In Hack’s (Cassidy’s Corner, 2013, etc.) latest thriller, a detective faces off against a dangerous killer desperate to find the mother who abandoned him years ago.
Frankie Chandler has bounced around foster homes ever since his father died and his mother, Angela, left him. What upsets Frankie is not that Angela fled the police, who suspected her husband’s stumble down the stairs was no accident, but that she deserted her own son. Years later, as Frankie searches for his mom while hiding under a different name, a series of murders of women the same age and appearance catches the attention of homicide investigator Danny Boyland, who worked Angela’s case back when he was a beat cop. Despite repeated references to Danny’s yearning for a whodunit, Hack’s crime novel isn’t that type of story; instead, it’s the incisive study of a murderer.

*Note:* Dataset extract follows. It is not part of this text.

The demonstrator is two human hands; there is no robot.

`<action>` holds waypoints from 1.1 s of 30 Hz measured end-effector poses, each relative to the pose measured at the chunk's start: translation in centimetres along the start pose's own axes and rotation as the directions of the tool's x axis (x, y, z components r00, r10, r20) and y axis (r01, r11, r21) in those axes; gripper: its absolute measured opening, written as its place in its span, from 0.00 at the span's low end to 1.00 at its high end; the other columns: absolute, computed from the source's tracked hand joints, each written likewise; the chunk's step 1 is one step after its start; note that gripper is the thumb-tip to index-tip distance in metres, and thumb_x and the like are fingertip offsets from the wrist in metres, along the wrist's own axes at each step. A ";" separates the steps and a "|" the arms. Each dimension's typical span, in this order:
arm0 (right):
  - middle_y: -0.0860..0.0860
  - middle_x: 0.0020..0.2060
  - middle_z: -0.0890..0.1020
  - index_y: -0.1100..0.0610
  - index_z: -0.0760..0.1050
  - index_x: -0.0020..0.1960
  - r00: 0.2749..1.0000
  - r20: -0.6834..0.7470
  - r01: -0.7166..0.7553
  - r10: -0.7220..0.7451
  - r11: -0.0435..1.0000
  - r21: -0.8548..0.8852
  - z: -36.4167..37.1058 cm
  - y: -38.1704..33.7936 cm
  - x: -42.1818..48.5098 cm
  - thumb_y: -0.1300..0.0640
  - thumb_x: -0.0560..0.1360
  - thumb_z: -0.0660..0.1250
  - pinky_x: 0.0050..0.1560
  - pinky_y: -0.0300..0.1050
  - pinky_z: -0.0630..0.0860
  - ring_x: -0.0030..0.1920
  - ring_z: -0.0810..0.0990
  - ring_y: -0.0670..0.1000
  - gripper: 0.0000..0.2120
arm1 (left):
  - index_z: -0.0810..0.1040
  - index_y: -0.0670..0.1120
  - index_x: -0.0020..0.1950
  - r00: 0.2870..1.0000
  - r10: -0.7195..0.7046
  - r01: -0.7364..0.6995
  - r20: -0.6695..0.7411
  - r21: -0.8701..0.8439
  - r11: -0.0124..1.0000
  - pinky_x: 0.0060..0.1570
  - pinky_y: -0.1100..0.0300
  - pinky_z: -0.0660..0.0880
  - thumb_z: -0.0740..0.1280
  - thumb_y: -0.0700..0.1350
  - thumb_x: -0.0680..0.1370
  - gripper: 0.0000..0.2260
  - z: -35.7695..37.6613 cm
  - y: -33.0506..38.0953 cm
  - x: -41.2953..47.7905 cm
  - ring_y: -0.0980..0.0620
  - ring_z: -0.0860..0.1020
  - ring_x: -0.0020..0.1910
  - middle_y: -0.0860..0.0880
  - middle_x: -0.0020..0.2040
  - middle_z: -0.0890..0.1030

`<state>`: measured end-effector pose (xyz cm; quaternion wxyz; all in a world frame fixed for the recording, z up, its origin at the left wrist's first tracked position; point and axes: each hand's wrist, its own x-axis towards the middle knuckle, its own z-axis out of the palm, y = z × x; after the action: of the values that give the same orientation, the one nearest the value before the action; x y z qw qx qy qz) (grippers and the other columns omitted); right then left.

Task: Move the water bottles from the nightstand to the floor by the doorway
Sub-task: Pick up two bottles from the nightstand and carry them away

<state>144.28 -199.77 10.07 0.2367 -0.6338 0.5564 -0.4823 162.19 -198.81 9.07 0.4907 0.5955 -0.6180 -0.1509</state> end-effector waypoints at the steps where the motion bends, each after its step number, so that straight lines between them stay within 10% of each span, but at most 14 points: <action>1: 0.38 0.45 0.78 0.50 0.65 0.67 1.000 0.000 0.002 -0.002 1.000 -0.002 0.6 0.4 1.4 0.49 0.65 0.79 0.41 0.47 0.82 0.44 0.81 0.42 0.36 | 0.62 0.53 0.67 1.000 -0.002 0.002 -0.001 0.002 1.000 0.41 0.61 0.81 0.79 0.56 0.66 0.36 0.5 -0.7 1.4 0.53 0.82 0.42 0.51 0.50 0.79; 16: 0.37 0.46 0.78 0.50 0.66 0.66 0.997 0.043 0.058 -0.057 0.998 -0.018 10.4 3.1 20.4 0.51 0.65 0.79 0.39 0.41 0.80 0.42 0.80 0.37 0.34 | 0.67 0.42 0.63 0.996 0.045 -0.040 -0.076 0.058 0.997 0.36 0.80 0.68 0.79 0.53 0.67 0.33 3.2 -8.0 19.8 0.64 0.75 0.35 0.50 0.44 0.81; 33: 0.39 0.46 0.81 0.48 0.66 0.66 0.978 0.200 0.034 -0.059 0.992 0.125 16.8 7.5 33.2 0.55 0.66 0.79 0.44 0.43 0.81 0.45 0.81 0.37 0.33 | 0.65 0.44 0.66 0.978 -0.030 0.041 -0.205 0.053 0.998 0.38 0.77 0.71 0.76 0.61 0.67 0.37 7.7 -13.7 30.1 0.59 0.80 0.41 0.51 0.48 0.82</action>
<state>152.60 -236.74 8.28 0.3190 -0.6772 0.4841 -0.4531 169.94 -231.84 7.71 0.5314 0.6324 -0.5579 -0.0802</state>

The story is broken into first-person narratives, mostly from the perspectives of Danny and Frankie, but also Angela and Ellen, Frankie’s birth mother who likewise exited her son’s life and who Frankie initially doesn’t know exists. Frankie’s perspective—he’s 9 when his dad died and 25 in the present day—is often intense; he suffers under cruel, abusive people, including foster parents, and consequently garners a great deal of sympathy, regardless of his later actions. His account is so impassioned, in fact, that Danny winds up playing second fiddle in his third literary turnout. As such, his much-praised investigatory skills—the director of the FBI even vouches for him—aren’t really on display this book, since he tends to have revelations only after another person is found dead. Nevertheless, Danny’s guilt over his ruined marriage and estranged children—a welcome allusion to an earlier Boyland novel—relates to his taking blame for not helping Frankie when his mother abandoned him. Pitied or not, Frankie is a terrifying killer as he goes through a list of 32 females who resemble his mother; though he’s well into his 20s, he still refers to Angela as “Mommy.”
May not stir much interest in the Danny Boyland series, but a mesmerizing killer makes this story a triumph.